Walker lifted his leg — a high, delicate pose, somewhat feminine — pausing visibly as he took Link's words in. Link released the barre, turning to face Walker.

“I'm sorry too,” Walker finally said, lowering his leg. He looked at Link. The defensive look had fallen, a fortress seized. “I was lying when I said your production of Swan Lake was unmemorable. Actually, I kind of thought you were amazing.” Then, he smiled, wicked and playful. “I'm also sorry for calling you a prick.”

“A what?” Link so wasn't great with English slang.

“Prick means asshole,” Walker explained. Link blinked. He knew that one. Walker's smile widened like he was trying not to laugh. “But I only ever said it in my head. I promise.”

Link frowned, considered it, then capitulated.
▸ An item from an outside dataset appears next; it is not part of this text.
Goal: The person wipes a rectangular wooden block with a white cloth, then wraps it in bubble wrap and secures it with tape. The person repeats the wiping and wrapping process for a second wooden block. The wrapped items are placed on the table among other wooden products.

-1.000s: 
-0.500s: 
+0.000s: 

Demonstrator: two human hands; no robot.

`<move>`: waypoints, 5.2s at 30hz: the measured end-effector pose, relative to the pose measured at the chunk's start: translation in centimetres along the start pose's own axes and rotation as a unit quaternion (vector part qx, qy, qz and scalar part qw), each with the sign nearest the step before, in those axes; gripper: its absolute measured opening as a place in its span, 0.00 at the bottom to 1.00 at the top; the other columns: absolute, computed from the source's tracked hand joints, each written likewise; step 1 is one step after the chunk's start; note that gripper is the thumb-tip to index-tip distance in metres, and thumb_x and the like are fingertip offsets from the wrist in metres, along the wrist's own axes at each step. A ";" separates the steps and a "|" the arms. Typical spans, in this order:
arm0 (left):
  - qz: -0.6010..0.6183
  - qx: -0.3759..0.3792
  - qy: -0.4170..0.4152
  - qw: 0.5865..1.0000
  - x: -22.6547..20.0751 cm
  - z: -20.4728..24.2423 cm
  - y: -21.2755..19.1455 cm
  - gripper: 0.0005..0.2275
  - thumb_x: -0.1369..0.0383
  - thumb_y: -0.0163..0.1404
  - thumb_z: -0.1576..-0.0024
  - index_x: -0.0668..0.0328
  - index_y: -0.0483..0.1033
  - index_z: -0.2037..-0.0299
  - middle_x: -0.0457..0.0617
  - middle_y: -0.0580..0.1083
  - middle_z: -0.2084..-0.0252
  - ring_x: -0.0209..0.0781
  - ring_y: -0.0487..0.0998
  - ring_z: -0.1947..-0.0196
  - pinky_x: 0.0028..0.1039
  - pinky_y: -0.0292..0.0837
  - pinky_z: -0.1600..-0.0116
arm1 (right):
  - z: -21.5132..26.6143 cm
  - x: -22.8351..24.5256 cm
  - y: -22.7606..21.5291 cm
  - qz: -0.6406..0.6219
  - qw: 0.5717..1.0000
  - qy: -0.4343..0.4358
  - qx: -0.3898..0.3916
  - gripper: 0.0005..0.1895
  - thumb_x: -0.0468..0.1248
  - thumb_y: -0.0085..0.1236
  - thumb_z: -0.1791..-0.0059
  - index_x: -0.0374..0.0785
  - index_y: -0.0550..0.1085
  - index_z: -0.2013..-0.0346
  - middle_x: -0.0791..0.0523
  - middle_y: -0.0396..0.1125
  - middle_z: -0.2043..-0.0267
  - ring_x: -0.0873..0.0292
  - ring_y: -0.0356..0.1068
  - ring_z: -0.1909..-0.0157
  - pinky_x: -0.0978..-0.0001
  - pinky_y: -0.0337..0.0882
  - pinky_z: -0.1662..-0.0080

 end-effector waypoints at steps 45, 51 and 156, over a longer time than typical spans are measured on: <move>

“I suppose that's only fair,” he sighed. “I was being... being something of a _prick_.”

Walker laughed for real now, warm and wonderful.

“Oh, how _very_ understanding of you.”

“I try to be, whenever possible,” Link said solemnly, and Walker laughed again.

“Naturally.” Walker's eyes glinted, grin turning catlike. “Hey, wanna partner me?”

Link stared.

“Excuse me?”

“It's more interesting than barre exercises, wouldn't you say?” Walker leaned forwards. Link leaned back.

“I never get to practice partnering leaps, either. Consider it your way of making it up to me.”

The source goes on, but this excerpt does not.